§ **EXERCISE OBJECTIVE**:
In the records below, find the line that contains "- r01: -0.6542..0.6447" and the line that contains "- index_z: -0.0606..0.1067", then retype exactly those two lines and every line between them.

Stored records
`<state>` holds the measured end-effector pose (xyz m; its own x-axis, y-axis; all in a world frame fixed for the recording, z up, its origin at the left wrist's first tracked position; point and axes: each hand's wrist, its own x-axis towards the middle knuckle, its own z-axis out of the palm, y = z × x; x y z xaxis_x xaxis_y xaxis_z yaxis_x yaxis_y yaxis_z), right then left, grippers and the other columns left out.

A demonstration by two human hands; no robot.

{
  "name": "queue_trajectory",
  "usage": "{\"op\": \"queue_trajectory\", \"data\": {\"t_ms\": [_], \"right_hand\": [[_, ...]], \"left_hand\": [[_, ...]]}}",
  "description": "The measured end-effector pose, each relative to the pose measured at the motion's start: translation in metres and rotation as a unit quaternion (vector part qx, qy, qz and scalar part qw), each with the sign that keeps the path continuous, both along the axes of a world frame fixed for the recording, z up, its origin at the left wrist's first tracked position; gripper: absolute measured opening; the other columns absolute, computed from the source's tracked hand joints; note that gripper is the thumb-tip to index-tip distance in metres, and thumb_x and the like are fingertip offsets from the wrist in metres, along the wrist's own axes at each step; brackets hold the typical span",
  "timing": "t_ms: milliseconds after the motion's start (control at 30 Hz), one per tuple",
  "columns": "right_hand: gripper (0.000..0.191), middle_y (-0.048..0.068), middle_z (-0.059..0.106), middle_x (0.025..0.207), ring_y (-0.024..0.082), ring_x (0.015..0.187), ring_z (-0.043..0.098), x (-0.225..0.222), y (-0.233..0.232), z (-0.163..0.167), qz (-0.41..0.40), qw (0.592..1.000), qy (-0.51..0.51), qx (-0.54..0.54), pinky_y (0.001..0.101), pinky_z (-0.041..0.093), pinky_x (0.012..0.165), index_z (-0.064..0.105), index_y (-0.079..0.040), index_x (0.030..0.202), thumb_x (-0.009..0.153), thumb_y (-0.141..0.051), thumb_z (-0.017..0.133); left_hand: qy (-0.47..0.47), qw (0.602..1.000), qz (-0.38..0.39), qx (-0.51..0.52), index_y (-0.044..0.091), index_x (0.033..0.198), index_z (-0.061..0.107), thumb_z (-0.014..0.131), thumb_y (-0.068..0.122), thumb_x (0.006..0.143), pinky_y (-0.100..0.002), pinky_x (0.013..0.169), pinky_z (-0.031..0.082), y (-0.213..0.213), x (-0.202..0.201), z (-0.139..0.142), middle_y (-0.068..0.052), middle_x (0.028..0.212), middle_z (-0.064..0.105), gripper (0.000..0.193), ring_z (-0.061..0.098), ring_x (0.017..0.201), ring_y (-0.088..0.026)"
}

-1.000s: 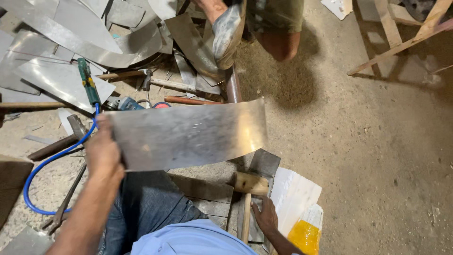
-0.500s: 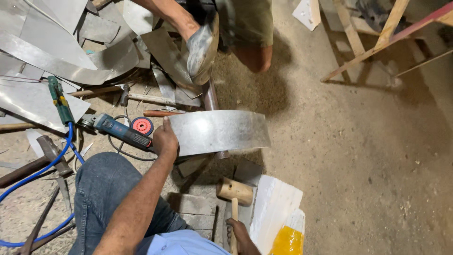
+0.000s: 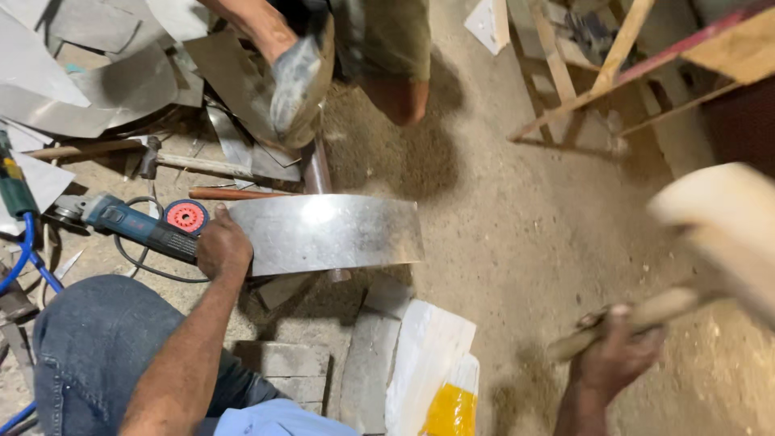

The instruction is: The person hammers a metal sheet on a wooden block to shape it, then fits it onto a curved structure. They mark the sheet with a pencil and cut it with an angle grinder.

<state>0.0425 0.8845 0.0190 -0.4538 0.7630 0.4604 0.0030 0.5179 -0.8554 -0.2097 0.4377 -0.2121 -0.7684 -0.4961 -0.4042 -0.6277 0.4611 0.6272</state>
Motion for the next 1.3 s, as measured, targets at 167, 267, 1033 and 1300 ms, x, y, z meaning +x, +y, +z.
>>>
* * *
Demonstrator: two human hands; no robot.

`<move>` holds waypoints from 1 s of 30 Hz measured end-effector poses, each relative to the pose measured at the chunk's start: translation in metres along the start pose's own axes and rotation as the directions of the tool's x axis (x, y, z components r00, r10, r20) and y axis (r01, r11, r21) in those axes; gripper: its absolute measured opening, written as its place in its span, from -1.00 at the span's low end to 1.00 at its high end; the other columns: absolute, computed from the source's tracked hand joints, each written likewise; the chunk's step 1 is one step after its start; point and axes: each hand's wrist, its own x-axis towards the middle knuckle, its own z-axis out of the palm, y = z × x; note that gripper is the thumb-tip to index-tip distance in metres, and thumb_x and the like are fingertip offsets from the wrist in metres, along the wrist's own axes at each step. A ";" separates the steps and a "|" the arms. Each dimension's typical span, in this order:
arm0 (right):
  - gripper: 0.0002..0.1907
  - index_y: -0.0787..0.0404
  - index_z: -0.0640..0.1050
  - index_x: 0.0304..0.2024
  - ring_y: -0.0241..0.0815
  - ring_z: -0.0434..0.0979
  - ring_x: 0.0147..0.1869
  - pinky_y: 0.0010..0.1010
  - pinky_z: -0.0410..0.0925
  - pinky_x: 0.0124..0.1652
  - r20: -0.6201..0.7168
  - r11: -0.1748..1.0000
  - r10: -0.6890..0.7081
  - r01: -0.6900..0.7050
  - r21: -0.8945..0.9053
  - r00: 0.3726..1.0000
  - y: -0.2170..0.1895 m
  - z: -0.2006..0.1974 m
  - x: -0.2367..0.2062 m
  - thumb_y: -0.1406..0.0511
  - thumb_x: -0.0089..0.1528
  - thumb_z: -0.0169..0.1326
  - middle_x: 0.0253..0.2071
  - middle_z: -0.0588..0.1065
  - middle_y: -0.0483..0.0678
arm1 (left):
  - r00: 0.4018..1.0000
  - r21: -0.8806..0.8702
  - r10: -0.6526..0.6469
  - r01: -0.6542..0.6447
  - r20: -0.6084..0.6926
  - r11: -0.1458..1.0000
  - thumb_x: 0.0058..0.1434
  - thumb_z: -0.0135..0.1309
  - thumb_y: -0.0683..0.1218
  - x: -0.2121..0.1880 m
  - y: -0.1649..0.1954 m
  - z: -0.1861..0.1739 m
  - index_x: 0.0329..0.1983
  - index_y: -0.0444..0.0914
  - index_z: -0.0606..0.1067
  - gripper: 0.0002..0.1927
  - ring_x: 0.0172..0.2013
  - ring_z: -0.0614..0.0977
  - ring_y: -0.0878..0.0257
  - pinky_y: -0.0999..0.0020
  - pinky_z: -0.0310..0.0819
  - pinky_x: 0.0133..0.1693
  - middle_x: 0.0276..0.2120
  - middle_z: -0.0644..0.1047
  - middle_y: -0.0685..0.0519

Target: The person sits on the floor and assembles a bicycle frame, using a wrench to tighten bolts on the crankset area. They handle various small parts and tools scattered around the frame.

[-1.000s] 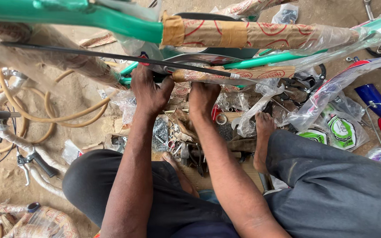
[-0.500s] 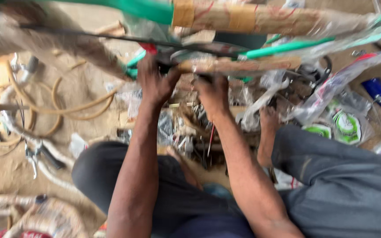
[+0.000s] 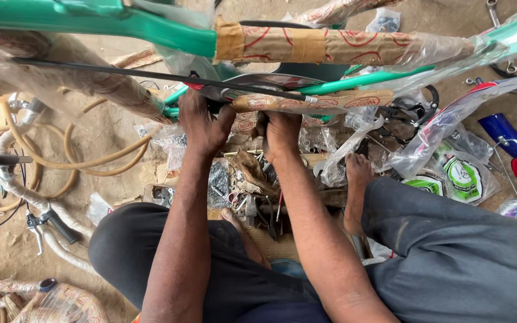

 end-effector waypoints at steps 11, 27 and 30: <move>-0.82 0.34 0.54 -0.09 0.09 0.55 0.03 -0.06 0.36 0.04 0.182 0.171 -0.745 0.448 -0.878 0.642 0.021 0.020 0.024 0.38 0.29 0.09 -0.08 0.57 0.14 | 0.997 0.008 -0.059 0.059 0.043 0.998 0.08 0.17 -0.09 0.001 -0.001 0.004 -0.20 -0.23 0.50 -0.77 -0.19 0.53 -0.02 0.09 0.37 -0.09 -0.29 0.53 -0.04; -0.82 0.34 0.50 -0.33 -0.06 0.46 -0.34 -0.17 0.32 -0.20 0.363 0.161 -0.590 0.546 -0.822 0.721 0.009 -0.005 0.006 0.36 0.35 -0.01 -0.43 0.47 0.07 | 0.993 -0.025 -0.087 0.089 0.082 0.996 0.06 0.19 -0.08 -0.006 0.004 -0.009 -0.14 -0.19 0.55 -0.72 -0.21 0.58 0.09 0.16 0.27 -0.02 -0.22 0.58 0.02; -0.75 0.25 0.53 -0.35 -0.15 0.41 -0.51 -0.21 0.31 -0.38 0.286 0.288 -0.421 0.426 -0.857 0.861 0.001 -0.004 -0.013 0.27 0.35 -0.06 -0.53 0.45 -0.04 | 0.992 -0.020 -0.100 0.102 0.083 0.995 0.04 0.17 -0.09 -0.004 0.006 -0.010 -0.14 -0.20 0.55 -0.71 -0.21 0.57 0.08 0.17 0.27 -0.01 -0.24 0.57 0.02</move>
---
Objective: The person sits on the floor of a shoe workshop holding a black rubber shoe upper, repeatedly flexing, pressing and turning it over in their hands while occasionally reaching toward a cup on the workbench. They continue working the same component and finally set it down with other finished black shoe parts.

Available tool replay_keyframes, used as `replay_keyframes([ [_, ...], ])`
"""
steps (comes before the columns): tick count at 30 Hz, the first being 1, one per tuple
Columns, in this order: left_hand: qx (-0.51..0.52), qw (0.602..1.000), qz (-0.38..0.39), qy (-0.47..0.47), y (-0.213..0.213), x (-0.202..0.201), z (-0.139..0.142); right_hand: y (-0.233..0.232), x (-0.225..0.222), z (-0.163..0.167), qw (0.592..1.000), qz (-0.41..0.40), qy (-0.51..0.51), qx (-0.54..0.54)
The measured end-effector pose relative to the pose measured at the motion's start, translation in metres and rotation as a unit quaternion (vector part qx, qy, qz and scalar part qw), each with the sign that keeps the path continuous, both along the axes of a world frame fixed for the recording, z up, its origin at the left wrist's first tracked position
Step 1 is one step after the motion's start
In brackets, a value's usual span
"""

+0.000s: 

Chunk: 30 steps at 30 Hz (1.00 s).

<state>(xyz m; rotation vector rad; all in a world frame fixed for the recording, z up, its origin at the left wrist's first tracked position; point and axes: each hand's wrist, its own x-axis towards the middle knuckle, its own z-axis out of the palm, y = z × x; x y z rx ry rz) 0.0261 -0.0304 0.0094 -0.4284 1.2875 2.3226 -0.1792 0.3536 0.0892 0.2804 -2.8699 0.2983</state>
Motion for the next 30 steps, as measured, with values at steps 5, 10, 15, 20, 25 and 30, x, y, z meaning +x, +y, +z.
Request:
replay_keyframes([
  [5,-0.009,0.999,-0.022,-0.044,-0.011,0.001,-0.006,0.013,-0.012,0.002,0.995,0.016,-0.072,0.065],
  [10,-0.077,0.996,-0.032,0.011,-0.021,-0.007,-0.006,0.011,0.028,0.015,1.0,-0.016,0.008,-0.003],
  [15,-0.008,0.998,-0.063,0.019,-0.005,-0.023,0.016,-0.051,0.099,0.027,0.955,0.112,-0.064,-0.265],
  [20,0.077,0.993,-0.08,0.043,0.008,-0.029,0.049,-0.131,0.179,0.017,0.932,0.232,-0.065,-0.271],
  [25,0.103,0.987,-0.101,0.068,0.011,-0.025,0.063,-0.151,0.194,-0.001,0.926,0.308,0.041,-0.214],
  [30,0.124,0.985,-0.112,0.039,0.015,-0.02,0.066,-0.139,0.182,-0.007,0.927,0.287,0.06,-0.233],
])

§ **SOLUTION FOR THIS EXERCISE**:
  - r01: -0.6542..0.6447
  - r20: -0.6084..0.6926
  - r11: -0.1458..1.0000
  - thumb_x: 0.0058..0.1434
  - thumb_z: -0.0135..0.1309
  - thumb_y: -0.0683..0.1218
  - x: -0.2121..0.1880 m
  - y: -0.1649..0.1954 m
  - z: -0.1861..0.1739 m
  - index_x: 0.0329..0.1983
  - index_y: -0.0444..0.0914
  - index_z: -0.0606..0.1067

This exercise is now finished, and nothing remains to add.